Consentir à sa soumission : un problème philosophique

par Manon Garcia

Thèse de doctorat en Philosophie

Sous la direction de Sandra Laugier.

Soutenue le 03-07-2017

à Paris 1 , dans le cadre de École doctorale Philosophie (Paris) , en partenariat avec Centre de philosophie contemporaine de la Sorbonne (équipe de recherche) .

Le président du jury était Magali Bessone.

Le jury était composé de Sandra Laugier, Michèle Le Doeuff, Annie Louise Cot, Nancy Bauer.

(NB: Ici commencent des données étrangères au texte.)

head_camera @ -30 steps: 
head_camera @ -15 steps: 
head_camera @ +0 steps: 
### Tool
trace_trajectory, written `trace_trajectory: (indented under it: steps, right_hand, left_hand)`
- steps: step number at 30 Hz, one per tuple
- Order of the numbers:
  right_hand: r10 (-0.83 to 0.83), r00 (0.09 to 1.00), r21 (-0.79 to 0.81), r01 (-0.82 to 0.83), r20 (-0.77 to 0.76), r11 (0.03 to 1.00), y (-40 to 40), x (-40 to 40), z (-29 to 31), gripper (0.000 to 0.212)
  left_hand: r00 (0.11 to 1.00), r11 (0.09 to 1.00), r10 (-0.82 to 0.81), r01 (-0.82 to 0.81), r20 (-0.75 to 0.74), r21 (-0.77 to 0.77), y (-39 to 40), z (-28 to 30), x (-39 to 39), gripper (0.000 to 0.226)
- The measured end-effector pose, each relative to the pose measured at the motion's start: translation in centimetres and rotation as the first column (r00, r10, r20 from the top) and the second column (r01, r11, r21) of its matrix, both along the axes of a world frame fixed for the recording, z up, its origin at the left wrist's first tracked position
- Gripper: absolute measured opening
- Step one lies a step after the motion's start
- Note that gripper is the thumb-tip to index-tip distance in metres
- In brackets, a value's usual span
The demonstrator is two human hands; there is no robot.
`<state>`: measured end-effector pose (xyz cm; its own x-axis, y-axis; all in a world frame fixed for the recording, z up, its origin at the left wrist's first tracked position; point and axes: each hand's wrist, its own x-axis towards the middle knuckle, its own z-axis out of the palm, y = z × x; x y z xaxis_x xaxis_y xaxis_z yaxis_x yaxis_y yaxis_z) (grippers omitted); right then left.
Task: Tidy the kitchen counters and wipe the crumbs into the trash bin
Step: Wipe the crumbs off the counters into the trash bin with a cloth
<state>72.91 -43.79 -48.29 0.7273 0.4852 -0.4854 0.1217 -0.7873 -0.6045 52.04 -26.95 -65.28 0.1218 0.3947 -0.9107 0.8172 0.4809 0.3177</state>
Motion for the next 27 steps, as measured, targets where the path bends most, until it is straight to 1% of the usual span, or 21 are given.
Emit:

Les rapporteurs étaient Pierre-Yves Quiviger, Estelle Ferrarese.


  • Résumé

    Cette thèse a pour ambition de résoudre le problème central de la philosophie morale et politique qu'est celui du consentement à la soumission par la construction d'un concept philosophique de soumission et par la résolution du problème dans le cadre de la soumission féminine. Nous montrons 1/ que l'étude de la soumission est nécessaire à une théorie du pouvoir, qu'elle implique de changer de perspective pour adopter le point de vue de ceux sur qui le pouvoir s'exerce et décrire leur expérience, mais qu'elle semble contradictoire avec la liberté naturelle des individus; 2/ que lorsque l'on restreint l'analyse du problème du consentement à la soumission à la façon dont il se pose dans le cadre des rapports homme-femme, il est impossible de tenir ensemble le concept de consentement et celui de soumission. Si l'on adopte une perspective libérale, le consentement de l'agent prévaut et dissout la soumission dans sa spécificité; si, au contraire, l'on insiste sur la dimension structurelle de la soumission féminine, le consentement n'apparaît que comme un manifestation de la fausse conscience des opprimées; 3/ qu'en surmontant la dichotomie entre individu et structure par les apports de la théorie économique et de la philosophie beauvoirienne, le consentement à la soumission n'apparaît plus comme une contradiction mais comme un choix rationnel des femmes qui s'explique par leur situation et l'ambiguïté de leur existence. La soumission est fondée sur un consentement mais qui diffère du consentement juridique du libéralisme et, ainsi, n'est pas contradictoire avec la réalité de l'oppression qui se joue dans ce consentement même.

  • Titre traduit

    Consenting to one's submission : a philosophical problem


  • Résumé

    This dissertation aims at resolving a central problem in moral and political philosophy, the problem of consenting to one' own submission, by building a philosophical concept of submission and resolving of the problem in the specific context of female submission. We argue that 1/ studying submission is crucial for a theory of power, that it implies a change of perspective in order to adopt the stand point of those on whom power is exerted and to describe their experience, but that such a study seems at odds with the natural freedom of individual; 2/ when one narrows the analysis to the problem of consent to submission in the context of male/female relations, it is impossible to hold together the concept of consent and the concept of submission. From a liberal perspective, the agent's consent prevails and dissolves submission in its specificity; conversely, when emphasizing the structural dimension of female submission, consent only appears as a demonstration of the false consciousness of the oppressed; 3/when one overcomes the agency/structure dichotomy through the methods and results of economic theory and Beauvoir's philosophy, consent to submission stops appearing as a contradiction, and is instead revealed as a rational choice of women, explained by their situation and the ambiguity of their existence. Submission is thus founded by a consent -a consent that is not the liberal legal consent and, as such, is not contradictory to the reality of the oppression at stake in this very consent.